▶ Goal of the exercise
Go through the records and show each line where the word "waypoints" occurs.

Dataset excerpts:
§

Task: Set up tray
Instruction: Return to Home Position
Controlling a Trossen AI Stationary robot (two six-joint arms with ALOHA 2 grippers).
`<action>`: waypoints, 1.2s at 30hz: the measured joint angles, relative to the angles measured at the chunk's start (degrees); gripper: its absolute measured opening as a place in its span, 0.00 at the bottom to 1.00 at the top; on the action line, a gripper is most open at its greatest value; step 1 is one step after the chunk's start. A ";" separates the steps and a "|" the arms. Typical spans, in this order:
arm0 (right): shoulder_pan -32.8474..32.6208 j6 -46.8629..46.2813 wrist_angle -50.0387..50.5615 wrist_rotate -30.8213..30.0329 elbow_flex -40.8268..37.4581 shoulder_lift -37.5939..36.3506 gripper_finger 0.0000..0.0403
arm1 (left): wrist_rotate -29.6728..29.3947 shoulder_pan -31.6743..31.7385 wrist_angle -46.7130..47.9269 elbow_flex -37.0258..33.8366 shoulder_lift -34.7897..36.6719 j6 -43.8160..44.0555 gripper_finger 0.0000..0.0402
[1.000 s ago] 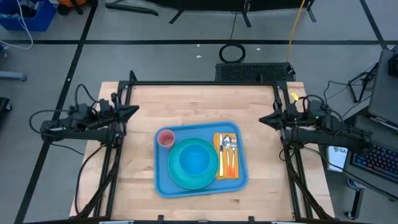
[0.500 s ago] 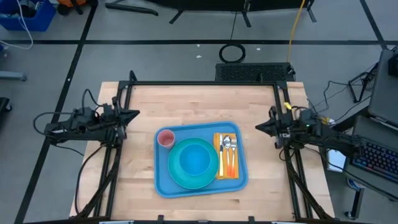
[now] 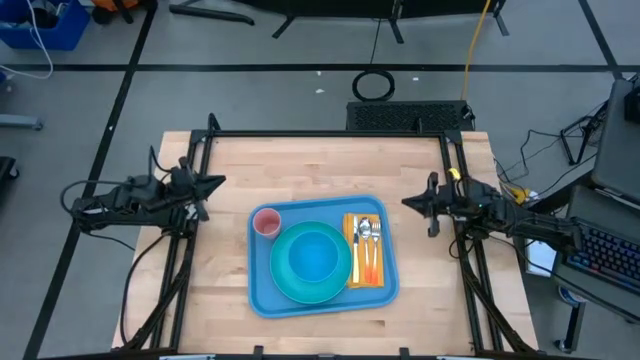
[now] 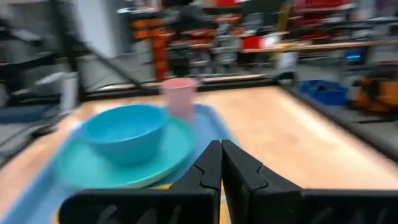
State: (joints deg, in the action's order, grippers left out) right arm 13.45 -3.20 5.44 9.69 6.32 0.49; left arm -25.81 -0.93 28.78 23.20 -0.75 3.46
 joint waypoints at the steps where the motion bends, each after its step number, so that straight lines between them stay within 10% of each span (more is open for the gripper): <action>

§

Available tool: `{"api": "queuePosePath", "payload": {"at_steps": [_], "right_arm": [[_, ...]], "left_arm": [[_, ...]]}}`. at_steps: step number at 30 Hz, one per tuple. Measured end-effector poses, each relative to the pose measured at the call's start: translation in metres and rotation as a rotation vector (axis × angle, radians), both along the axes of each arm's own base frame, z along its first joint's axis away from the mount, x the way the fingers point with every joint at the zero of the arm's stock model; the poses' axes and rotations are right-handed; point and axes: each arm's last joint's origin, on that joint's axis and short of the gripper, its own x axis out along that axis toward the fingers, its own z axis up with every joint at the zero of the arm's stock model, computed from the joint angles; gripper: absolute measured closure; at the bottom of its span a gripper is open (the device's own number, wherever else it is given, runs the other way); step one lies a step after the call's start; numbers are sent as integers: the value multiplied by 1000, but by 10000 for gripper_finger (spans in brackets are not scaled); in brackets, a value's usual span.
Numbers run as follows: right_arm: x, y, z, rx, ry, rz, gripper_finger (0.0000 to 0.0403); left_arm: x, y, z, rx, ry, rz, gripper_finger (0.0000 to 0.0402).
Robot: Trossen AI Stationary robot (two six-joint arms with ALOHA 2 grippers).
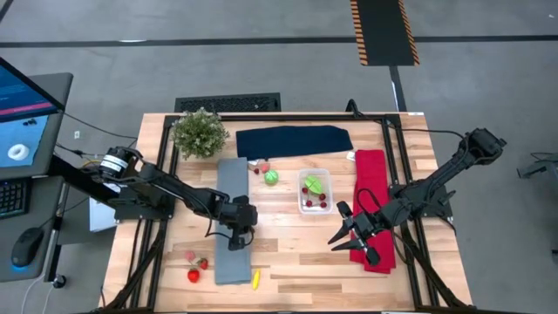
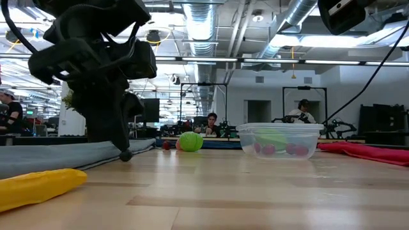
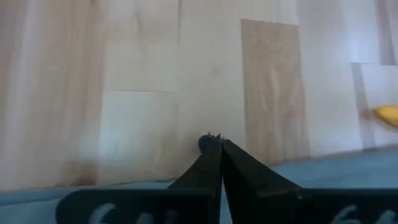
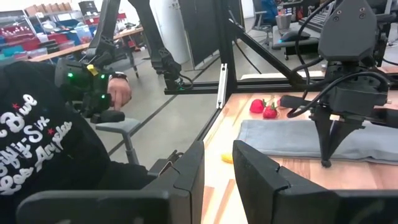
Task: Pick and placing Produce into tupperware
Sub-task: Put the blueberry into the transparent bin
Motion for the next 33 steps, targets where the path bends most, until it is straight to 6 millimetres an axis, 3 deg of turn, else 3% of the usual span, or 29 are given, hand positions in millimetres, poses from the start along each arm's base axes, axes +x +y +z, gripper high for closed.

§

▶ Answer space
`<action>`: waypoints, 1.2s at 30hz: the measured joint angles, relative to the angles measured at the chunk's start (degrees); gripper: its absolute measured opening as a place in its span, 0.00 at the bottom to 1.00 at the top; on the action line, a gripper is most open at its greatest value; step 1 is one step after the chunk's start. A ";" separates the steps and a "|" the arms. Typical spans, in this order:
 joint waypoints at the steps where the motion bends, each after its step number, so that straight lines between them stay within 10% of each span (more is open for the gripper): <action>

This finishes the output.